__REQUIRED WORK__
Scan the lines below; pull out those with "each".

__SUPPLIED MATERIAL__
Segment Open

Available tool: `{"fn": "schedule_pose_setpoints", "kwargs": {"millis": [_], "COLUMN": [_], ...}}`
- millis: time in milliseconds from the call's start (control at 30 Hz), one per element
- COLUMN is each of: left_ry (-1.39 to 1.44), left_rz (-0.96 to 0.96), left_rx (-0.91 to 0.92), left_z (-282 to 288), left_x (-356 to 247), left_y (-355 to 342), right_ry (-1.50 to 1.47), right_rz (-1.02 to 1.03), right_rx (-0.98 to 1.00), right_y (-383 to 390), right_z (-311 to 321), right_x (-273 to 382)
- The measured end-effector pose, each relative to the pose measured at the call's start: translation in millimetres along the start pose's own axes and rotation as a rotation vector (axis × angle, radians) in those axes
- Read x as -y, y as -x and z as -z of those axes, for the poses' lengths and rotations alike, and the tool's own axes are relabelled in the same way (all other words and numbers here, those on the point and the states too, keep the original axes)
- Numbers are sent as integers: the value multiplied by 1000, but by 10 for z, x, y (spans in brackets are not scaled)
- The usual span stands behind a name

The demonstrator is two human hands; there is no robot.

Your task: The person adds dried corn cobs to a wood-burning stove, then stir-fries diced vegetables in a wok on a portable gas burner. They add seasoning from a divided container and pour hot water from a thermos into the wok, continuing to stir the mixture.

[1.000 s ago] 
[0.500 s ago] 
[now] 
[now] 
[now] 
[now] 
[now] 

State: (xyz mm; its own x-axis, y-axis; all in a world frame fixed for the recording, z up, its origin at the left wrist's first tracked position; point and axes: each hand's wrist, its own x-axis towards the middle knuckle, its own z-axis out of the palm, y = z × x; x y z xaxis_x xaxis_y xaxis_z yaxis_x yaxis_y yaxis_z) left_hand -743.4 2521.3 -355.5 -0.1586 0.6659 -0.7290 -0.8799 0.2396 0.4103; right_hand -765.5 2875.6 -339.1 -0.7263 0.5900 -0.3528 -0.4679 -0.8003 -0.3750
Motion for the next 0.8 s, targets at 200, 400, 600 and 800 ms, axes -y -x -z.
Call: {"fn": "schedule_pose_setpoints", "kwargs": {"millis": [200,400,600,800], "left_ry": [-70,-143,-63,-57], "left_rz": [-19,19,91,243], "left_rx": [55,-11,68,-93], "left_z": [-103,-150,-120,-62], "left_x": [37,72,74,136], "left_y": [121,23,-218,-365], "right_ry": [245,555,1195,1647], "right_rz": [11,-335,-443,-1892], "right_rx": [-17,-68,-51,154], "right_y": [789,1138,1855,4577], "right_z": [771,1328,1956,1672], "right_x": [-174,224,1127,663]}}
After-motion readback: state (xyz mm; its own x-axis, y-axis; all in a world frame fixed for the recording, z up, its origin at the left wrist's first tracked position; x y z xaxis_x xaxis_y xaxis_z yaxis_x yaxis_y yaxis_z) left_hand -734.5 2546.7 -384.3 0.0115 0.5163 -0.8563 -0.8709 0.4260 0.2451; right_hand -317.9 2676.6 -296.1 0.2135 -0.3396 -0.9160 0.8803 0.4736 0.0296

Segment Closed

__ANSWER BELOW__
- COLUMN is each of: left_ry (-1.39 to 1.44), left_rz (-0.96 to 0.96), left_rx (-0.91 to 0.92), left_z (-282 to 288), left_x (-356 to 247), left_y (-355 to 342), right_ry (-1.50 to 1.47), right_rz (-1.02 to 1.03), right_rx (-0.98 to 1.00), right_y (-383 to 390), right_z (-311 to 321), right_x (-273 to 382)
- The measured end-effector pose, each relative to the pose measured at the call's start: translation in millimetres along the start pose's own axes and rotation as a rotation vector (axis × angle, radians) in those axes
State: (xyz mm; its own x-axis, y-axis; all in a world frame fixed for the recording, z up, its origin at the left wrist's first tracked position; point and axes: each hand's wrist, its own x-axis towards the middle knuckle, its own z-axis out of the palm, y = z × x; x y z xaxis_x xaxis_y xaxis_z yaxis_x yaxis_y yaxis_z) left_hand -743.4 2521.3 -355.5 -0.1586 0.6659 -0.7290 -0.8799 0.2396 0.4103; right_hand -765.5 2875.6 -339.1 -0.7263 0.5900 -0.3528 -0.4679 -0.8003 -0.3750

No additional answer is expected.